Os dados do Cepea mostram que apenas em janeiro deste ano ocorreram precipitações consideráveis, sendo 216,6 milímetros em Machado, no Sul de Minas Gerais. Já em fevereiro e março, as chuvas foram de 89,4 mm e 59,4 mm, respectivamente. Em abril, até o dia 21, o total foi de 55,4 mm. Essa irregularidade nas chuvas tem gerado preocupações sobre a produtividade e a qualidade dos grãos.
A Situação do Café Canéfora
Quanto ao café canéfora, também conhecido como robusta ou conilon, a situação no Espírito Santo, principal produtor da variedade, é semelhante à observada para o arábica. Em Linhares, a cidade que concentra uma grande parte da produção de conilon, os dados do Inmet indicam que em janeiro choveu 195,4 mm. Contudo, em fevereiro, foram apenas 13,8 mm e em março, 88,4 mm. Neste mês de abril, até o momento, já choveu 106,2 mm.
A discrepância mensal nos volumes de chuva é uma preocupação crescente, pois pode afetar a safra de robusta de maneira negativa. No entanto, alguns analistas ainda vislumbram a possibilidade de uma produção recorde de canéforas em 2025. O Cepea também ressaltou que um pequeno volume de café canéfora já começou a ser colhido no Espírito Santo, com a expectativa de que o ritmo das atividades de campo aumente a partir do final de abril.

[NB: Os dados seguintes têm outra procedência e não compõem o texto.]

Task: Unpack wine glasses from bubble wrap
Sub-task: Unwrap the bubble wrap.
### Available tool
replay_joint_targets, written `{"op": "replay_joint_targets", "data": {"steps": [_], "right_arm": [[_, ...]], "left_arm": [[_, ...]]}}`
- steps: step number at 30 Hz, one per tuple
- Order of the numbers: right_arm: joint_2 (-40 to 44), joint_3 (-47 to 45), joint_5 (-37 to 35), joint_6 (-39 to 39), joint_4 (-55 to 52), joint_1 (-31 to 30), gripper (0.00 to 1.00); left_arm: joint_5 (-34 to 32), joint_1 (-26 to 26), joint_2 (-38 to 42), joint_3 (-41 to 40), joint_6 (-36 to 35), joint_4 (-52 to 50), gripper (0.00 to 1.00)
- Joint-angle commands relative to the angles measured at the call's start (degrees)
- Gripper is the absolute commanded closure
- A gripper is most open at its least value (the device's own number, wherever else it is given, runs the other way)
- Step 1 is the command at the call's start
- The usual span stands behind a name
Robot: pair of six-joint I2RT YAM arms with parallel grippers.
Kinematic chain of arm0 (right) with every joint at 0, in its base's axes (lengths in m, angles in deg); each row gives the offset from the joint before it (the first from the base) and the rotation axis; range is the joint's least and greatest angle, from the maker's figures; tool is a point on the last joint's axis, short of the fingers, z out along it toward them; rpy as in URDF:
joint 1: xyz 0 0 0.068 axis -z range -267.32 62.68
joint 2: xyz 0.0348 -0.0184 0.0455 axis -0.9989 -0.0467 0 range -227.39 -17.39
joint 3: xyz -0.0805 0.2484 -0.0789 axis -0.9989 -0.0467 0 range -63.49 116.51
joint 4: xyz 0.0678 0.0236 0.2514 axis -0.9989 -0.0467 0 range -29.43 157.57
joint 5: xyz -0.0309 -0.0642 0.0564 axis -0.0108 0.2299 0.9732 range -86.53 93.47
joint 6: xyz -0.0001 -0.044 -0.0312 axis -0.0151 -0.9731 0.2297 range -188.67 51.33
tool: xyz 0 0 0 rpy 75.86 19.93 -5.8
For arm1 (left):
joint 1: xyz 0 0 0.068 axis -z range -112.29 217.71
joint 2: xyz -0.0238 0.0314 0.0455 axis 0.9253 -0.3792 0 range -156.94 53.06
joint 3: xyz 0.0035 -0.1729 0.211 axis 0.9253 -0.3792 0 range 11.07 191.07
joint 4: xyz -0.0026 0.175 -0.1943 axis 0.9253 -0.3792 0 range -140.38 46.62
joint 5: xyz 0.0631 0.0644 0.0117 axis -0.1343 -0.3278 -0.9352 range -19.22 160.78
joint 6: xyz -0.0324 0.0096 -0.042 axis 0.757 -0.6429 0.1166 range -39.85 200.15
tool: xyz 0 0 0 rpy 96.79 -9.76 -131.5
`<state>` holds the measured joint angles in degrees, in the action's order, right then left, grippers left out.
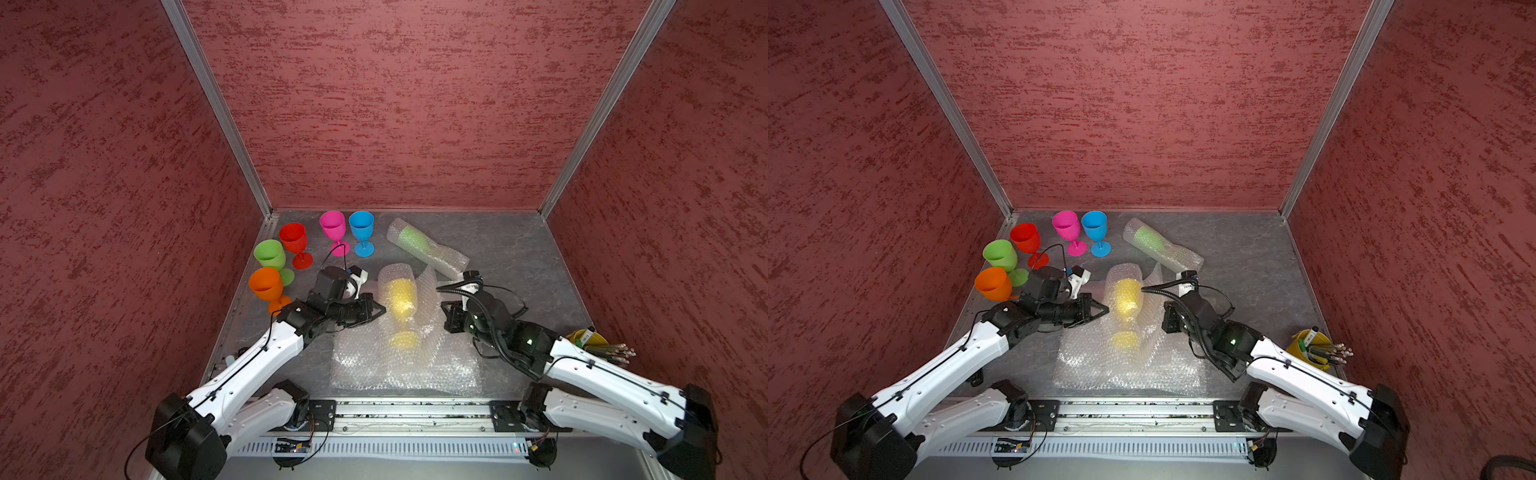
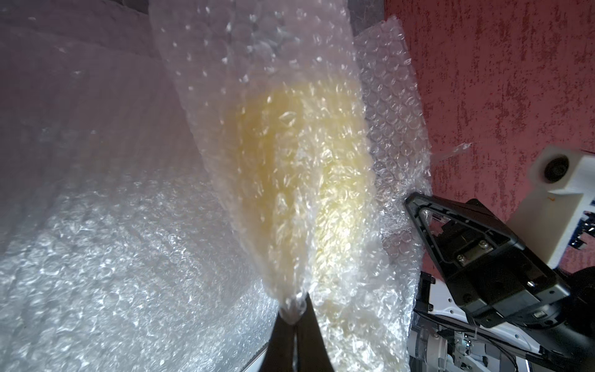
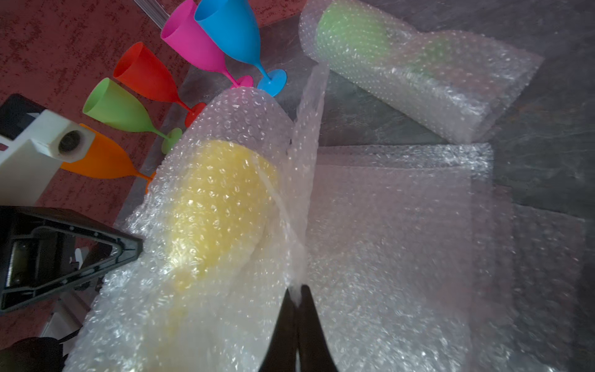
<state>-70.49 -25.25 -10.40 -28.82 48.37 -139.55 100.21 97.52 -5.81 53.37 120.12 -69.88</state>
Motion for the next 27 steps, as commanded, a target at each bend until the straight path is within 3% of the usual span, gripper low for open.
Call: {"op": "replay_joint_targets", "data": {"steps": [1,11,20,21,25,27], "right_arm": [[3.2,-2.4,-3.6,2.6,1.6,0.1,1.0],[13.7,-11.2,-6.3,7.1,-1.6,0.1,1.0],[11.3,-17.7,-7.9,10.9,-0.1,0.2,1.0],[10.5,-18.2,-8.5,10.9,0.1,0.2,0.98],[5.6,-18.2,-9.5,10.7,0.2,0.6,0.69],[2.9,-17.3,-10.3,10.8,-0.8,0.8,0.59]], "left_arm": [[-2.1,0.7,-0.9,1.1,-2.6,-0.6,1.0],[-8.2,6.5,-5.3,1.3,-3.4,5.0,1.0],[-12.4,7.6,-10.8,-3.2,-1.1,12.0,0.98],[-12.5,7.9,-11.6,-3.8,-0.6,12.7,0.96],[-12.5,8.7,-13.1,-4.9,1.4,13.1,0.9],[-13.4,9.0,-12.3,-5.3,2.4,12.3,0.77]]}}
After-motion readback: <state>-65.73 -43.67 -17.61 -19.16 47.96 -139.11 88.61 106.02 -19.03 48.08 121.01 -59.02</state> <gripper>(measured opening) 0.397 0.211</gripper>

Uma queda gradual nas temperaturas no Espírito Santo tem deixado os grãos bastante verdes. Essa condição representa mais um fator que pode afetar negativamente a qualidade da safra 2025/26, uma vez que a colheita de grãos muito verdes pode resultar em uma bebida de qualidade inferior.

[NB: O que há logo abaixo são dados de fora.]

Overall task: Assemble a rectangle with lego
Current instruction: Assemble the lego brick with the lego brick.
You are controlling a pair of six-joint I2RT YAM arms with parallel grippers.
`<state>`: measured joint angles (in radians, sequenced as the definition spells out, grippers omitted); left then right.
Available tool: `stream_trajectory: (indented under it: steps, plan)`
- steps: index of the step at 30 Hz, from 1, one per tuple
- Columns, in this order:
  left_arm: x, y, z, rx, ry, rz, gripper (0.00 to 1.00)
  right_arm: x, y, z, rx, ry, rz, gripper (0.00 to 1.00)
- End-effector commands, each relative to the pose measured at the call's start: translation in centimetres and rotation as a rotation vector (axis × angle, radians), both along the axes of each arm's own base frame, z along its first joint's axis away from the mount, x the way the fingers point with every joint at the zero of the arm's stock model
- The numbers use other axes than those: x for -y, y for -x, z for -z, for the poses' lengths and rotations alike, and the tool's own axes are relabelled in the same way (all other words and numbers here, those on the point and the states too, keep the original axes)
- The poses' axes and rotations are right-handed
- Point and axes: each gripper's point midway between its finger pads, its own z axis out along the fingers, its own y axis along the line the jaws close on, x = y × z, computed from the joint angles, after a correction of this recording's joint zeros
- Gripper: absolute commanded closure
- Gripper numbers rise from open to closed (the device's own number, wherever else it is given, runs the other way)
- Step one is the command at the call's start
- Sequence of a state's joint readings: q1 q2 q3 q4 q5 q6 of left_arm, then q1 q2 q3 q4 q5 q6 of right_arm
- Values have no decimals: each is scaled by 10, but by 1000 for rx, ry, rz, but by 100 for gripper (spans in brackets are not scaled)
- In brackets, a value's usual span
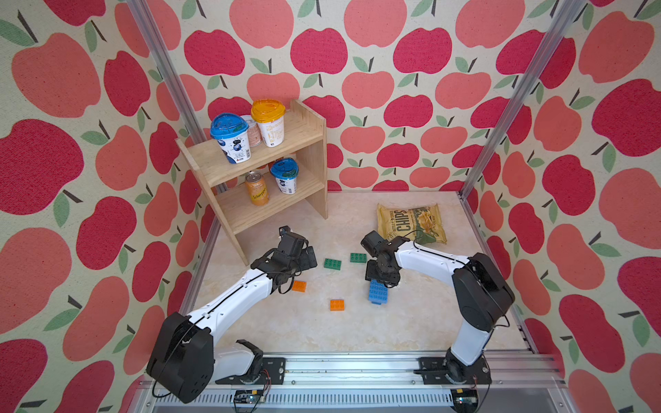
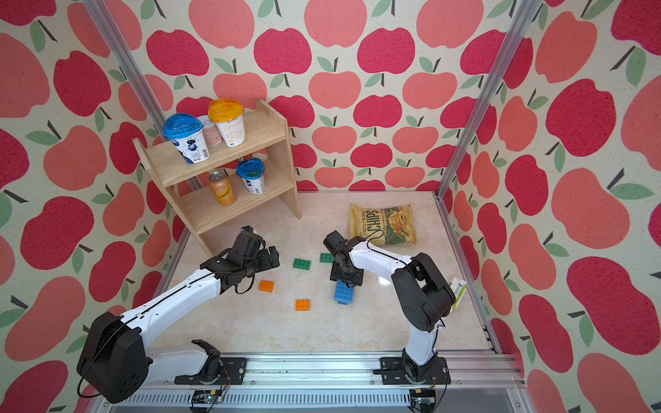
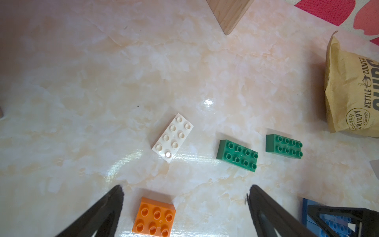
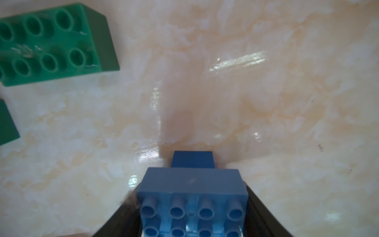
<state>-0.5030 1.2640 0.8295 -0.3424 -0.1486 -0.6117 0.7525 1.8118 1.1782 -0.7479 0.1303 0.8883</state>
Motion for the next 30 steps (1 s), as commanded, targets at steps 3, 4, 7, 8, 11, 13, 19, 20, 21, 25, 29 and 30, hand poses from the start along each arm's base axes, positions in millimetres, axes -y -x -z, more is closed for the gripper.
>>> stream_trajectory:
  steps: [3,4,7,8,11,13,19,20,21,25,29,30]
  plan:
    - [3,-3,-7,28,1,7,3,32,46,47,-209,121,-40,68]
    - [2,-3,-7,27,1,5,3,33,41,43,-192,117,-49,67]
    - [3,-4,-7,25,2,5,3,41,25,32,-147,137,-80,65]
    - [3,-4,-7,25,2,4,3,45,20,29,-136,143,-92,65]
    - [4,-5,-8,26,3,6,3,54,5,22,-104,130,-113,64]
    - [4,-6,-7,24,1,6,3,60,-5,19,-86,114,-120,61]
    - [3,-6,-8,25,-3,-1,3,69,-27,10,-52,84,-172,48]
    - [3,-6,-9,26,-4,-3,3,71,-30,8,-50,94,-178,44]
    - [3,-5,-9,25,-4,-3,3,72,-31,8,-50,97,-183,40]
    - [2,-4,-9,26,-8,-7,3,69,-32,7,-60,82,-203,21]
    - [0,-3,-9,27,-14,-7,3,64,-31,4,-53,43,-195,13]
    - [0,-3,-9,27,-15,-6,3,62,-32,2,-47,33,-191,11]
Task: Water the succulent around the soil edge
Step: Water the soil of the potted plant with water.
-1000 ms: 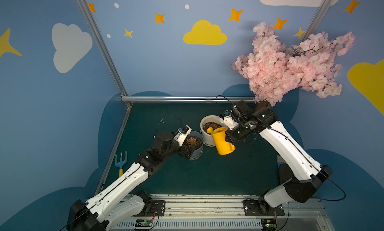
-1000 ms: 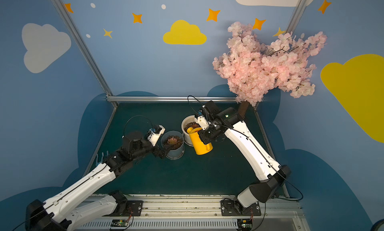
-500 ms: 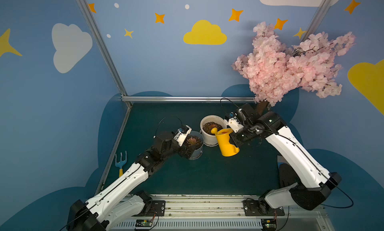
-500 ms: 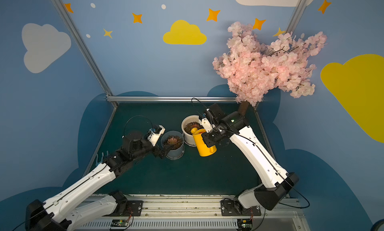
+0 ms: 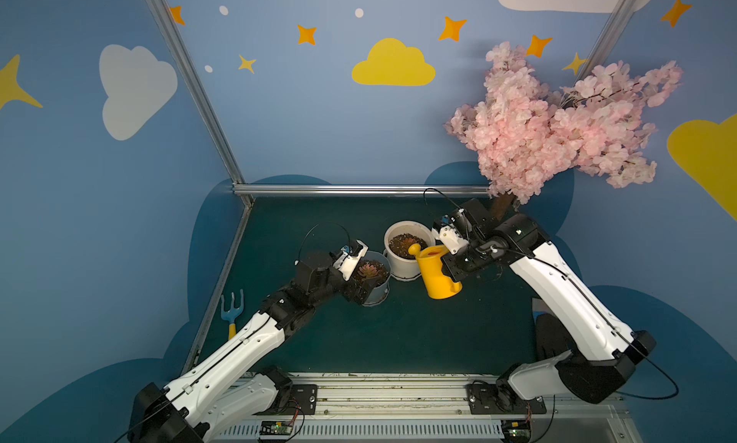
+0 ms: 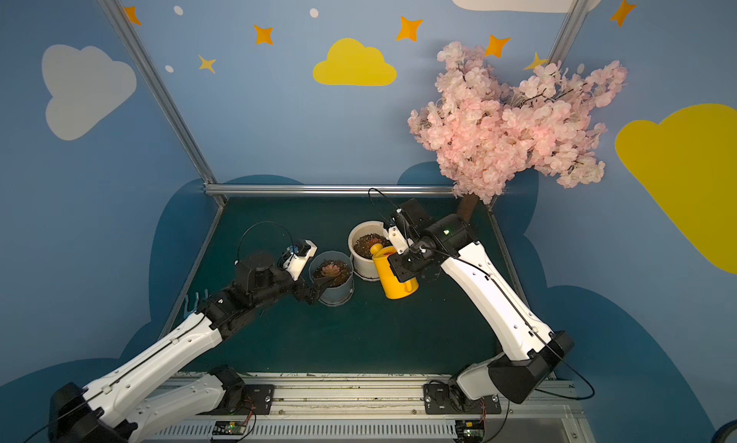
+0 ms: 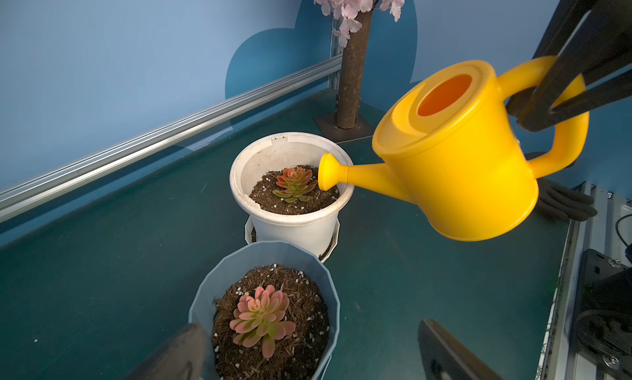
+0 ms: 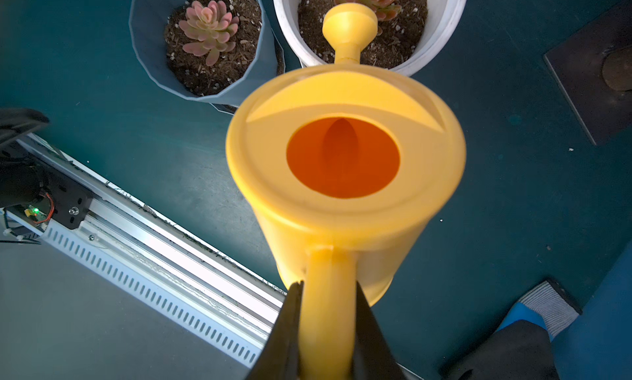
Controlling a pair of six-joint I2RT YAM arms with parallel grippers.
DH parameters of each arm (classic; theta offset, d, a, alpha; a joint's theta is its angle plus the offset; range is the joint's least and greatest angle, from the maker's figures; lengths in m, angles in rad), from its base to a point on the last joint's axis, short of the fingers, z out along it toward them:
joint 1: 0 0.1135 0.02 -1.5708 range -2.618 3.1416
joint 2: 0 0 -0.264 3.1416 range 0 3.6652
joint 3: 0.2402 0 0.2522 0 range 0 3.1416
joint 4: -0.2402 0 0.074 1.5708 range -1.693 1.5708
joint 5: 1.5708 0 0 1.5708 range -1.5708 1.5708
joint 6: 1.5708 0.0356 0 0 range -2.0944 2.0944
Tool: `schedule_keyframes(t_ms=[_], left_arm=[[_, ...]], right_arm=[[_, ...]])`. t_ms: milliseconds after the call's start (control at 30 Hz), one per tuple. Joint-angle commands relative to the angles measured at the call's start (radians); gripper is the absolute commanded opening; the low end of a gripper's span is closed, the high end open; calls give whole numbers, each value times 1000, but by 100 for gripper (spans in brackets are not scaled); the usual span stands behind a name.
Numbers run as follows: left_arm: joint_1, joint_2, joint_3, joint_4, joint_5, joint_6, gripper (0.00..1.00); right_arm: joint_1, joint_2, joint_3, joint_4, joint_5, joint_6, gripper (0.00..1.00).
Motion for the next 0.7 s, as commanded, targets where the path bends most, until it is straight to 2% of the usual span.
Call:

Desafios e Oportunidades no Mercado
Com todas essas variáveis em jogo, o mercado de café brasileiro se vê diante de um cenário desafiador, mas também repleto de oportunidades. Investir em técnicas agrícolas que melhorem o aproveitamento da água e a adubação na fase de enchimento dos grãos pode ser uma estratégia eficaz para mitigar os impactos das variações climáticas. Além disso, uma gestão eficiente das lavouras e a adoção de tecnologias podem ajudar os produtores a alcançar melhores resultados, mesmo em anos incertos.

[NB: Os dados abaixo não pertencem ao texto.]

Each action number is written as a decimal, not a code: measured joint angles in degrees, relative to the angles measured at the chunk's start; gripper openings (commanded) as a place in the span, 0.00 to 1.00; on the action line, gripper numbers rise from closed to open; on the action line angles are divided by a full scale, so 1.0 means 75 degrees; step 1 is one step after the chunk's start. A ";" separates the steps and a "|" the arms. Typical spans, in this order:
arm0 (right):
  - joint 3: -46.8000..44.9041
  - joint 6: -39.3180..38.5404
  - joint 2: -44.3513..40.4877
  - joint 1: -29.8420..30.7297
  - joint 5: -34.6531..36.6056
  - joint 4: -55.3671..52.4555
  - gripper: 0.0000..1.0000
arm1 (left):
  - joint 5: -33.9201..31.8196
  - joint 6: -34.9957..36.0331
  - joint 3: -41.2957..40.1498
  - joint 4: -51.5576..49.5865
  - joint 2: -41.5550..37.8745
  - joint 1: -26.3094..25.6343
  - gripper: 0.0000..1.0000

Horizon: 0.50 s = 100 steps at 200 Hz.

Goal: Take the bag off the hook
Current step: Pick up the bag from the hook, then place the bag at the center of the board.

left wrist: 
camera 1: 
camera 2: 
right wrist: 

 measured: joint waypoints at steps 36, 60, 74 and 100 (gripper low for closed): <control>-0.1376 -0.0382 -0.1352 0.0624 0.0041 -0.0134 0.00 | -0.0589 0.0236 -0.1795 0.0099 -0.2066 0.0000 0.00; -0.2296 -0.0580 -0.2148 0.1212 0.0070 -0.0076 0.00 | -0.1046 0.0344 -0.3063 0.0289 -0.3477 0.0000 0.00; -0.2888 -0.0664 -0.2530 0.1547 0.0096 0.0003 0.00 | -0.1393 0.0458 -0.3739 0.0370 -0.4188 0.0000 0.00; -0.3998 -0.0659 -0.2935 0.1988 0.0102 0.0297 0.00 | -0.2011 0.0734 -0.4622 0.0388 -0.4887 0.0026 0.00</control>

Os cafeicultores também estão buscando alternativas como o cultivo de variedades mais resistentes às intempéries. A diversificação das culturas pode ser uma estratégia para a sustentabilidade e a inovação no setor cafeeiro. O apoio governamental, através de incentivos e linhas de crédito favoráveis, pode ser um fator decisivo para ajudar os produtores a superar os desafios impostos pela natureza e pela economia.
Embora o setor enfrente incertezas no presente, a união dos produtores, a inovação e a aplicação de novas tecnologias são fundamentais para que o Brasil continue a se destacar no mercado global de café. As estratégias de adaptação às mudanças climáticas e a busca por práticas sustentáveis podem assegurar não apenas a sobrevivência, mas também o crescimento do café, uma das principais culturas econômicas do país.
A Importância do Café no Brasil
O café é mais do que uma simples commodity no Brasil; é parte integral da cultura e da economia do país. Com milhares de famílias envolvidas na produção, o impacto do clima e das condições de cultivo estão diretamente ligados ao bem-estar social e econômico destas comunidades. Portanto, garantir a qualidade e a produtividade do café deve ser uma prioridade, não apenas para os produtores, mas para toda a nação.
Investindo em tecnologias de manejo, com uma preocupação em práticas agrícolas sustentáveis, o Brasil pode continuar a ser um líder mundial na produção de café de qualidade, satisfazendo a demanda global e assegurando a dignidade dos trabalhadores do setor.